More than ten years ago, the famous European Laboratory for Elementary Particle Physics, or CERN, in Geneva, brought together hundreds of applauding and cheering researchers in one of the most exciting moments for scientific research in this century.
The reason is that the largest structure ever created by man, the Large Hadron Collider (LHC), had proven the existence of an elementary particle. Although many more people worked on its theorization and subsequent discovery, it was this researcher who gave the Higgs Boson its name.
What is this particle and why was its discovery so important?
First of all, to know what the Higgs Boson is, it is essential to take into account the concept of mass. Mass is usually defined as the property of matter that expresses the resistance to change in the motion of a body. Mass is independent of weight, although in our everyday experience they are two equivalent concepts. The proof of this is that an iron ball has the same mass here as on the Moon. But on the Moon, its weight will be six times less because the gravitational attraction decreases in that proportion.
The concept of mass changed in the 20th century, with Quantum Mechanics; it allows the study of the mechanism by which elementary particles obtain their mass; according to Quantum Mechanics, particles do not behave in the same way as objects of ‘normal’ size. «In Quantum Mechanics, particles and waves are almost equivalent concepts; simplifying, it can be said that particles propagate as waves (…) and manifest themselves as corpuscles when their position is measured». cita físicos Alberto Casas y Teresa Rodrigo (2012, Editorial CSIC)
To describe such small sizes we need tiny units of measurement, such as the femtometer, which is equivalent to one billionth of a meter and roughly corresponds to the radius of a proton.
Another aspect to take into account is the concept of magnetic field; for example, we are used to perceive a magnetic field when a magnet attracts another magnet; physicists work with what is called the Higgs field to explain the mass of elementary particles. Like a piece of metal passing through the magnetic field of a magnet, all particles are under the influence of the Higgs field.
Where is this Higgs field?
Normally, a magnetic field has a limited area of influence, but the Higgs field is everywhere. Even in the vacuum. This means that even the vacuum is not completely ‘empty’, because it is at least occupied by the Higgs field.

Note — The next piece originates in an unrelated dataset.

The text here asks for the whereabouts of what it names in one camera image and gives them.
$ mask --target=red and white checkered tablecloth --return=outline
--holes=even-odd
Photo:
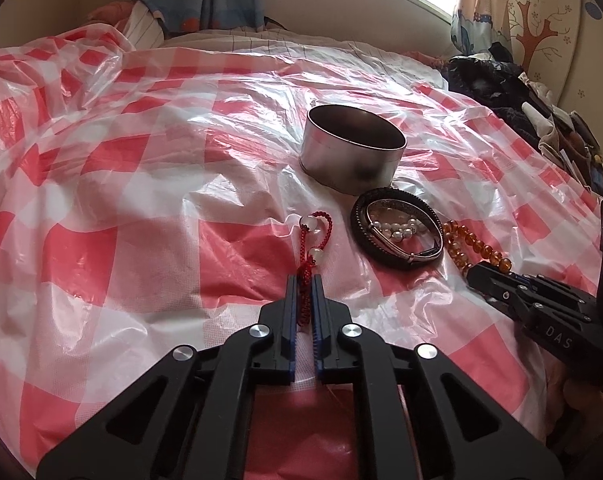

Sound can also propagate through water, wood or metal… But it always needs a medium through which to be transmitted; in space, since there is nothing to propagate it, there is no sound, but although there is no air, in space there is a Higgs field, which is everywhere (even inside and outside your own body) and permeates everything; and quoting again the physicists Alberto Casas and Teresa Rodrigo; «We know that when we shake a liquid, for example the water of a pond, waves are produced. Well, the equivalent of those waves would be Higgs bosons».
According to Quantum Mechanics, particles are waves and corpuscles at the same time. So particles are the elementary excitations of fields. In this case, the Higgs boson is an excitation of the Higgs field, which can only be produced and detected in accelerators like the LHC in Geneva.
How do you explain particle mass?
Imagine we have an electron wandering around in the vacuum. As we now know, the vacuum is ‘filled’ with this Higgs field; as it passes through, the electron interacts with that field and that interaction is what gives it its mass; particles that interact more with the Higgs field have more mass.
What do we call interacting more?
Another key to the Higgs mechanism is the existence of a constant, called the Yukawa coupling, which mathematically defines the strength of the interaction of each particle with the Higgs field; since this coupling is different for each particle, each particle has a different mass.
What did the LHC experiments ATLAS and CMS present, on July 4, 2012?
To stir up the Higgs field and thus produce the coveted bosons, very high energy must be concentrated in a very small spot, and this is what is achieved at the Large Hadron Collider. The LHC allows protons to collide at very high speeds, close to the speed of light. And finally, on July 4, 2012, scientists were able to present data verifying the existence of a particle that possessed the characteristics predicted 50 years earlier.